La disparition d’un être cher ne se résume jamais à un instant précis. Elle s’étire dans le temps, s’infiltre dans le quotidien, se manifeste parfois sans prévenir. Pour Audrey Crespo-Mara, l’absence de Thierry Ardisson est devenue une présence silencieuse, constante, avec laquelle elle apprend à composer.

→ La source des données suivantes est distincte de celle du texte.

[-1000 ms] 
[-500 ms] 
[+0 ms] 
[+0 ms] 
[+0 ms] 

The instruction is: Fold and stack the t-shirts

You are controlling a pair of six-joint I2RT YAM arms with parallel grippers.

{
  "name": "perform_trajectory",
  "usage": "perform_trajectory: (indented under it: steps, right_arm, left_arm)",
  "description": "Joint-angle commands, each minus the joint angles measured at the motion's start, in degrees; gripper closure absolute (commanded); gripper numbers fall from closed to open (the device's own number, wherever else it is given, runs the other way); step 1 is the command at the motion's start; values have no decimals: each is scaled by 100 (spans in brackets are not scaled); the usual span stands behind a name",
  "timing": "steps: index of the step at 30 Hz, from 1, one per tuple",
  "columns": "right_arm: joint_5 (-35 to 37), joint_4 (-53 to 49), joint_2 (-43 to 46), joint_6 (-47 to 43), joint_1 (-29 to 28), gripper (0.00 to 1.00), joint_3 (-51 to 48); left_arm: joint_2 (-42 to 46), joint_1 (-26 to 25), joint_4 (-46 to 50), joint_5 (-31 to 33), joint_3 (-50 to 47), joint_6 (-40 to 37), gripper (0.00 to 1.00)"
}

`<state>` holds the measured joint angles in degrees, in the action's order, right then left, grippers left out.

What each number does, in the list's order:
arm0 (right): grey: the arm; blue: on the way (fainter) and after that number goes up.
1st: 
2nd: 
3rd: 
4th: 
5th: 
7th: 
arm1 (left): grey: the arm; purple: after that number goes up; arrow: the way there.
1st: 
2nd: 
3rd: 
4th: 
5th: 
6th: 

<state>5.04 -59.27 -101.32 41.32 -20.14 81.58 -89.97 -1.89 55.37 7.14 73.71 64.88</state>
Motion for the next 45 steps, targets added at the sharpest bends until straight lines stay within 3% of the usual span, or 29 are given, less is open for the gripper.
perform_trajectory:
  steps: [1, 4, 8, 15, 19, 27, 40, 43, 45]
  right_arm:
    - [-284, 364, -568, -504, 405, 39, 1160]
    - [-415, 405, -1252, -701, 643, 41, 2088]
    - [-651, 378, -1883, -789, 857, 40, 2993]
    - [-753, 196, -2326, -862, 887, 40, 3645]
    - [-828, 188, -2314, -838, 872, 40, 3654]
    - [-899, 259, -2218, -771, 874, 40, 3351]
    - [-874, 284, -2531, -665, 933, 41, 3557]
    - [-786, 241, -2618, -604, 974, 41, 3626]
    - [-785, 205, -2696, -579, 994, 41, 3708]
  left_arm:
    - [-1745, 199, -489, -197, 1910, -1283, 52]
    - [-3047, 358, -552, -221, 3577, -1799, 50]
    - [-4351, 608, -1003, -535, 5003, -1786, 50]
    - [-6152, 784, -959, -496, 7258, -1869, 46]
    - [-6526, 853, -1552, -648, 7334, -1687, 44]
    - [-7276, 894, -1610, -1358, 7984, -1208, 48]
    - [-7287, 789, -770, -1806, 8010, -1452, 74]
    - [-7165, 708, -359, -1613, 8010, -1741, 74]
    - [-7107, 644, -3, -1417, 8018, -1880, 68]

Reprendre le travail, retrouver les plateaux, parler de l’actualité alors que la sienne a basculé, tout cela demande une force considérable. Audrey Crespo-Mara a fait ce choix, celui de continuer, sans jamais nier la douleur. Elle n’en parle pas souvent, mais certains gestes trahissent ce qui demeure à l’intérieur.
Partager une image du passé, à une date symbolique, c’est reconnaître que l’absence est toujours là. Que le manque ne disparaît pas avec le temps, il se transforme. Il devient plus discret, parfois, mais il ressurgit lors de moments précis, chargés de sens.
Thierry Ardisson occupait une place particulière dans sa vie. Par sa personnalité, son parcours, son regard sur le monde, il a profondément marqué celle qui partageait son quotidien. Le vide qu’il laisse n’est pas seulement celui d’un mari disparu, mais aussi celui d’un compagnon de route, d’un esprit libre, d’un homme de convictions.
Audrey Crespo-Mara avance aujourd’hui avec cette réalité. Elle n’en fait pas un combat public, mais elle ne l’efface pas non plus. Chaque geste, chaque image partagée avec parcimonie, rappelle que l’amour ne s’éteint pas avec la disparition.
Cette absence, elle l’apprivoise à sa manière. En restant fidèle à elle-même. En continuant à vivre, à travailler, à se souvenir. Et en acceptant que certaines dates, certains souvenirs, resteront toujours plus difficiles que d’autres.